• Assignment: Below are the lines to check; count those holding the string "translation" and give only the number.
START Information
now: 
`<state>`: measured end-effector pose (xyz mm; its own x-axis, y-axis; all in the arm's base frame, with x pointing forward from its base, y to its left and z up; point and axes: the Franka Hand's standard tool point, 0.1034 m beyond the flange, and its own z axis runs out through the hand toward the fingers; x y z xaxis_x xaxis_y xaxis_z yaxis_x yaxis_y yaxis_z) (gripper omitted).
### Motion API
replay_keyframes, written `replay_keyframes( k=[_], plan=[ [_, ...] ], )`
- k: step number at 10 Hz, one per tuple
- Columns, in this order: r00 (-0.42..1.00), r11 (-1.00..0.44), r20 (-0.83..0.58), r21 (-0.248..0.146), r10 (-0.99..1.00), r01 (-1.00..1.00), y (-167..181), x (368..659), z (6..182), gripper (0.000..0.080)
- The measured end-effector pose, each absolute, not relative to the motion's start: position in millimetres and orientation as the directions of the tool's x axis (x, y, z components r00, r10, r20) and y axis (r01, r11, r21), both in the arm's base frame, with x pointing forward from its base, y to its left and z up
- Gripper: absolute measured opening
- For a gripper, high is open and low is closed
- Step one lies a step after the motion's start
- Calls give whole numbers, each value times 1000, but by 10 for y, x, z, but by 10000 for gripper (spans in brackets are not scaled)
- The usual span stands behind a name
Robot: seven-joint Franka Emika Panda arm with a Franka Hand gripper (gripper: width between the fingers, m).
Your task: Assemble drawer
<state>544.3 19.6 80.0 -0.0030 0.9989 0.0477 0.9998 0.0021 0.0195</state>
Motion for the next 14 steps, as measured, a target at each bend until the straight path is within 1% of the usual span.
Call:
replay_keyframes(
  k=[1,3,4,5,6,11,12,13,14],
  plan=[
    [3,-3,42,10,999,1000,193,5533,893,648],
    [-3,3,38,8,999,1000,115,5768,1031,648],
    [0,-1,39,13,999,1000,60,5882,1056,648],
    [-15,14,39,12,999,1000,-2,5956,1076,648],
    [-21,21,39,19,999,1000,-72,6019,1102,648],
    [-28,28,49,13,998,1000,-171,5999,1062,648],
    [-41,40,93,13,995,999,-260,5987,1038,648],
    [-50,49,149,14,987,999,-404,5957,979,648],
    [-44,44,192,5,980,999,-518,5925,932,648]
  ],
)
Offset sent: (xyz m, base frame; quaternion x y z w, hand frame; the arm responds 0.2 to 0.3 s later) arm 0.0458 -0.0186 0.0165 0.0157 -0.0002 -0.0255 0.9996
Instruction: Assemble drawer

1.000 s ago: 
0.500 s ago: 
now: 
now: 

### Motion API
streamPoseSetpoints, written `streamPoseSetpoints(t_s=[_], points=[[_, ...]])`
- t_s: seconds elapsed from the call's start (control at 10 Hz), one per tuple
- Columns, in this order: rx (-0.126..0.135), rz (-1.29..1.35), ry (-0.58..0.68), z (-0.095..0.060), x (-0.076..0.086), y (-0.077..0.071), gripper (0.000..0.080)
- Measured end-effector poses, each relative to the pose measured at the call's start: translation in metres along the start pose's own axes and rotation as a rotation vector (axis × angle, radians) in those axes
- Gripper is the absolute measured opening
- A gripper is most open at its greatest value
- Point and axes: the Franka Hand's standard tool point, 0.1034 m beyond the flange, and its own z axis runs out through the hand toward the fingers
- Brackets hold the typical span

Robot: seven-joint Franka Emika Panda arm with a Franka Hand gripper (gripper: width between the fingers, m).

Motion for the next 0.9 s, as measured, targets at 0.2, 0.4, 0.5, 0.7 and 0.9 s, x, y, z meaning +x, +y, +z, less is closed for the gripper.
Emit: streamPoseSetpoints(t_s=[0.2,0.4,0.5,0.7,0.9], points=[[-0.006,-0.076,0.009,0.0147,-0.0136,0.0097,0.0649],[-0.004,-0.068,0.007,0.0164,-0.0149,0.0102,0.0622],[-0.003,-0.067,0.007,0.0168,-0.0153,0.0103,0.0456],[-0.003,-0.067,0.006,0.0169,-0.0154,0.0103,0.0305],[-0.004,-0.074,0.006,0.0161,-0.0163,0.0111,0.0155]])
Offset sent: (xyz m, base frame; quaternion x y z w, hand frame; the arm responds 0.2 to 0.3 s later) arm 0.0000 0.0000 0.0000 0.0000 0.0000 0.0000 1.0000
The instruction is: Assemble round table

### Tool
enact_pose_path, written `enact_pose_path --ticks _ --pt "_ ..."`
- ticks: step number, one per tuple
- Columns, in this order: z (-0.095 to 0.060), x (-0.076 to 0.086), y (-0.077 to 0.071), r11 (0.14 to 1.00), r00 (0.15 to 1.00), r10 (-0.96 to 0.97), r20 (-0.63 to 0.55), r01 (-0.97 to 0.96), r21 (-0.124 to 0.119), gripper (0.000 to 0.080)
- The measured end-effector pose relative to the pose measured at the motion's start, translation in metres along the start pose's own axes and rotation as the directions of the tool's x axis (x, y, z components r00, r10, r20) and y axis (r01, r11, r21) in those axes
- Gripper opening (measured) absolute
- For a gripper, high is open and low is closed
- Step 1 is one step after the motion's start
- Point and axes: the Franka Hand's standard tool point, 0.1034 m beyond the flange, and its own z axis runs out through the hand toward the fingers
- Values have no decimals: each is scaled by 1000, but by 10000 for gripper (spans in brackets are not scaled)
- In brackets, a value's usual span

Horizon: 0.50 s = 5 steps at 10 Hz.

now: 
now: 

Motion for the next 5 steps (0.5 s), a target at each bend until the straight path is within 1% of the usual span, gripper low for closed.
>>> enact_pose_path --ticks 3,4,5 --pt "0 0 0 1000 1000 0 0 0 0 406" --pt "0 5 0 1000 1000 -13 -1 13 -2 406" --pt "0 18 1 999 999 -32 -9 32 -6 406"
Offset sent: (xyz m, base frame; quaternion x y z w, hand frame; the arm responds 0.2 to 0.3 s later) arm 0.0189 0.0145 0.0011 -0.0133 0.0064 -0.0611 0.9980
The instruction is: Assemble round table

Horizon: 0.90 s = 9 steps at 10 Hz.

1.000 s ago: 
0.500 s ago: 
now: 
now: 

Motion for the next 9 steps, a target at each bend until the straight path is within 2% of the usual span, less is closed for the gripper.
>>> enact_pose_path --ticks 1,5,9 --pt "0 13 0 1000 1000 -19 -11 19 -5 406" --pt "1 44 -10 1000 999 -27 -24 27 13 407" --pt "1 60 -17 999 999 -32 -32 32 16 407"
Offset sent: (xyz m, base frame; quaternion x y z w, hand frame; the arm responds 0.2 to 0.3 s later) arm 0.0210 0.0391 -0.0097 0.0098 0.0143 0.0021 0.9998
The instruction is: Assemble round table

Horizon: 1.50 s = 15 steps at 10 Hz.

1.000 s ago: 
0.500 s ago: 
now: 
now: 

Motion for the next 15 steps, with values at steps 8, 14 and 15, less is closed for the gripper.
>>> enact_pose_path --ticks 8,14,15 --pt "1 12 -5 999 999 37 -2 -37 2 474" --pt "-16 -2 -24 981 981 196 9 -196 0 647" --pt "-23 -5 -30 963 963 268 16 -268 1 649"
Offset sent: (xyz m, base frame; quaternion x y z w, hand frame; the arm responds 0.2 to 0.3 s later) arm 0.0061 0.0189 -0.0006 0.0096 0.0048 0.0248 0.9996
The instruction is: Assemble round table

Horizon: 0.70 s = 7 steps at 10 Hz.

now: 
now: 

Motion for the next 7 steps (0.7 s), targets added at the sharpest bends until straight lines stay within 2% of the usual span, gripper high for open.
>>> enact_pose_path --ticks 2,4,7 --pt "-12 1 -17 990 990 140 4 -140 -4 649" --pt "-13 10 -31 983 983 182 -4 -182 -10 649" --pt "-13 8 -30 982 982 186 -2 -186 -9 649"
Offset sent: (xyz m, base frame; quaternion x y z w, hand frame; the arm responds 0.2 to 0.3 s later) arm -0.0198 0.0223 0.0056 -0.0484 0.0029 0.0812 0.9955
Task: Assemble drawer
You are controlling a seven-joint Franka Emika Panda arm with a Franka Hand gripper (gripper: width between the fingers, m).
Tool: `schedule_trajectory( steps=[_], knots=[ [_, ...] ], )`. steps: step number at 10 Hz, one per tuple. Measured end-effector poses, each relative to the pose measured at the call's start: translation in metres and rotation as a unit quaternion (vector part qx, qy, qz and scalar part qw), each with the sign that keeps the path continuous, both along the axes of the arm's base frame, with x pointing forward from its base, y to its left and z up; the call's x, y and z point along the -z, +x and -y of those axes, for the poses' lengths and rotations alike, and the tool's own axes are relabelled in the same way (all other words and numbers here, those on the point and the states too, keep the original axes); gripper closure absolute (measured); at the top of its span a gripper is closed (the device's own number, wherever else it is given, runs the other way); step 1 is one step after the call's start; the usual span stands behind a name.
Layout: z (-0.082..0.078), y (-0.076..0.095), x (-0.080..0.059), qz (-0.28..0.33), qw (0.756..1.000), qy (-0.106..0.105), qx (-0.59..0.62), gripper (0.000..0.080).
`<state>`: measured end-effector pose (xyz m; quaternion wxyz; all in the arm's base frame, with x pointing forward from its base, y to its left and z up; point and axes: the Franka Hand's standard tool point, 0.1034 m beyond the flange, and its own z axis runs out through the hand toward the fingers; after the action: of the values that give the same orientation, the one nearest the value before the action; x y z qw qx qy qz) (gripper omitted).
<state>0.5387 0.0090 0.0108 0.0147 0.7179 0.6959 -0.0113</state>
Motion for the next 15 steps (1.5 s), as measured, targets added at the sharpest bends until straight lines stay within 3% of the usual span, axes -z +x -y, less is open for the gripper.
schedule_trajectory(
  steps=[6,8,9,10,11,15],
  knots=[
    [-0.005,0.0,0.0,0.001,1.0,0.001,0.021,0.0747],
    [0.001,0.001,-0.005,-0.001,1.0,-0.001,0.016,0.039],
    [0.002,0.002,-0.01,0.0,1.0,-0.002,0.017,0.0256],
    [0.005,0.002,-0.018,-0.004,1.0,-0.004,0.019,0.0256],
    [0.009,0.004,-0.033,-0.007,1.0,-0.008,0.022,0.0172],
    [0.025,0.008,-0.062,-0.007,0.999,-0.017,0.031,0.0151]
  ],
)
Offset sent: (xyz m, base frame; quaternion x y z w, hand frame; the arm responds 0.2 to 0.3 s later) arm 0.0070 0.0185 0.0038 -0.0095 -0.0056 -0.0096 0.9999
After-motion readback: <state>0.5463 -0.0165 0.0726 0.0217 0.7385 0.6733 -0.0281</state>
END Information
• Exercise response: 3